▸ About this exercise: For the listing below, give the number of lines that contain the word "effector" and no other text.

▸ Raw data:
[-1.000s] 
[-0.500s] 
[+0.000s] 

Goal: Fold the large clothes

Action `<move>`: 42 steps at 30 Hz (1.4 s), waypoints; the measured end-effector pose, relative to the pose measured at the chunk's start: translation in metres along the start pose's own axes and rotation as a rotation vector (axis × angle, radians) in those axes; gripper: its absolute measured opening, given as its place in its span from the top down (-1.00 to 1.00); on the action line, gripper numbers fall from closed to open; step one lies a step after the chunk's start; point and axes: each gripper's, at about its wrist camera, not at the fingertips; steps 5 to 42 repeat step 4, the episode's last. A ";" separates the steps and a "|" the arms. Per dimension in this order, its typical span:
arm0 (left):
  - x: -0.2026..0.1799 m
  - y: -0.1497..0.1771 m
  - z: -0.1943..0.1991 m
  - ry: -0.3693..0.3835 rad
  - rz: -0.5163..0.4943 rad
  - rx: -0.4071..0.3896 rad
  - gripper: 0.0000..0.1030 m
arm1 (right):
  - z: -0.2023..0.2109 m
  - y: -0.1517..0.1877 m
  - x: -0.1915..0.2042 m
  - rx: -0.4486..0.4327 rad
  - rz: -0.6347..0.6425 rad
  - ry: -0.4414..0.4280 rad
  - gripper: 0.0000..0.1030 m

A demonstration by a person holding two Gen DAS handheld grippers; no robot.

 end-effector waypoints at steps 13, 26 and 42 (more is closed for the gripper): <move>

▸ Worked solution: 2